* TASK INSTRUCTIONS
From the entries below, return every line that includes the word "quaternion".

####

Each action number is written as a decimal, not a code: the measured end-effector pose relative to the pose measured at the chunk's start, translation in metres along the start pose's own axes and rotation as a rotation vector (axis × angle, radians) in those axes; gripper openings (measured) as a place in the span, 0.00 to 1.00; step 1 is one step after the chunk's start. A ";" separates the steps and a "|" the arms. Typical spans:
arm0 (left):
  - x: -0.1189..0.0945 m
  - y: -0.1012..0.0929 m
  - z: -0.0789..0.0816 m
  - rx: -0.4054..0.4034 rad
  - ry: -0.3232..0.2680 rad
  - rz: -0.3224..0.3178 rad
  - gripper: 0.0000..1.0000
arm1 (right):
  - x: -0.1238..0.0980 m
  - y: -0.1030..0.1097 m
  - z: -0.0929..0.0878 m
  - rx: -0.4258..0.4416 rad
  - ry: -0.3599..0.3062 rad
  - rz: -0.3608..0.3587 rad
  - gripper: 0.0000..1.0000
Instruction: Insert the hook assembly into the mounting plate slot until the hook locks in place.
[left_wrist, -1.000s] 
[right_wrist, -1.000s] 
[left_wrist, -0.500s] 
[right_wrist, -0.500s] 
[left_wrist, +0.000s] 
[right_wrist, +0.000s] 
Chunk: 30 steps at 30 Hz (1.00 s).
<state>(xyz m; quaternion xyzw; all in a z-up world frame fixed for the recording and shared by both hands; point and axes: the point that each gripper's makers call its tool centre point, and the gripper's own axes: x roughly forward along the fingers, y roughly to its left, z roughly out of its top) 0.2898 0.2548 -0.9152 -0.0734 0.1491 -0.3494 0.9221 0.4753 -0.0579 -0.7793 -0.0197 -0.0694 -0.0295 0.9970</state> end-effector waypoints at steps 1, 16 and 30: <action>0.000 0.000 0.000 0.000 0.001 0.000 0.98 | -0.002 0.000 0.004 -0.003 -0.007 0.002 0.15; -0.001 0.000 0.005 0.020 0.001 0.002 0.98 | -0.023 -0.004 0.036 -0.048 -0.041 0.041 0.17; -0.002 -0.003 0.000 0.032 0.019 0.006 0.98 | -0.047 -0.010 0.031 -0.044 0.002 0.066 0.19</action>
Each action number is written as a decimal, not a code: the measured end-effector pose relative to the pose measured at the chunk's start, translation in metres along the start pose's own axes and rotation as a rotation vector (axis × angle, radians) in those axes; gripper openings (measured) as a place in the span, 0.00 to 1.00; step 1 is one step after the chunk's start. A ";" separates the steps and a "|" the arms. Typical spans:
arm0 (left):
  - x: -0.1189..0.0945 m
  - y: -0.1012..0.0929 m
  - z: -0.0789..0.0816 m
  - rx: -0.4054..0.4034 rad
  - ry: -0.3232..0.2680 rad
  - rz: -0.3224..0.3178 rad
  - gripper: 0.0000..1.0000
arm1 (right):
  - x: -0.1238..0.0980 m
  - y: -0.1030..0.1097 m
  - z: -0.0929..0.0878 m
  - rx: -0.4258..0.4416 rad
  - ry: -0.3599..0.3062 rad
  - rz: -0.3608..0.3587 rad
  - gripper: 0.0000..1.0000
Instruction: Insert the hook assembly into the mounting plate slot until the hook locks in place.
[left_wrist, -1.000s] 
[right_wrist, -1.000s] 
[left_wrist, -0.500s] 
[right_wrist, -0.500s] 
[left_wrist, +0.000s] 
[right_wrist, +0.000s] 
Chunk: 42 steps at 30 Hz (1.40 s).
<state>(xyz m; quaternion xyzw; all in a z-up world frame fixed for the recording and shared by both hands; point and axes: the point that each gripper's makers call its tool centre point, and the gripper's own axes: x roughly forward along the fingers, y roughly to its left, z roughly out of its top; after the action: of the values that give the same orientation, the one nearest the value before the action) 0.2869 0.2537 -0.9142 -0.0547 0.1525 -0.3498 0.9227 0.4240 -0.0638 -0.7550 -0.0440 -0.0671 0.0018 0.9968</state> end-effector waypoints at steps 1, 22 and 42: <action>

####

* REPLY TO THE EXERCISE
<state>(xyz m; quaternion xyzw; all in a z-up world frame fixed for the recording and shared by both hands; point and axes: the point that each gripper's makers call its tool centre point, and the gripper's own axes: x roughly forward along the fingers, y roughly to its left, z roughly out of its top) 0.2898 0.2548 -0.9152 -0.0734 0.1491 -0.3494 0.9221 0.4753 -0.0579 -0.7793 -0.0197 -0.0694 -0.0295 0.9970</state> end-effector waypoints at steps 1, 16 and 30: <action>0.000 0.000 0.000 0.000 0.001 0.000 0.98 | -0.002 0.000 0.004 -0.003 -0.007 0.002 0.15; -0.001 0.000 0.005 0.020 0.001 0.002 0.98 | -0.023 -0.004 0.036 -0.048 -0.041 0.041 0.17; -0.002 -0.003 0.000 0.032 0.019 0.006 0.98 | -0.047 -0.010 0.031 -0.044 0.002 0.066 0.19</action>
<state>(xyz m; quaternion xyzw; all in a z-up world frame fixed for the recording and shared by both hands; point and axes: the point that each gripper's makers call its tool centre point, and the gripper's own axes: x roughly forward along the fingers, y roughly to its left, z roughly out of its top; after the action: of the values that give the same orientation, the one nearest the value before the action) 0.2869 0.2537 -0.9142 -0.0547 0.1525 -0.3498 0.9227 0.4240 -0.0638 -0.7550 -0.0440 -0.0671 0.0018 0.9968</state> end-effector waypoints at steps 1, 22 and 42: <action>

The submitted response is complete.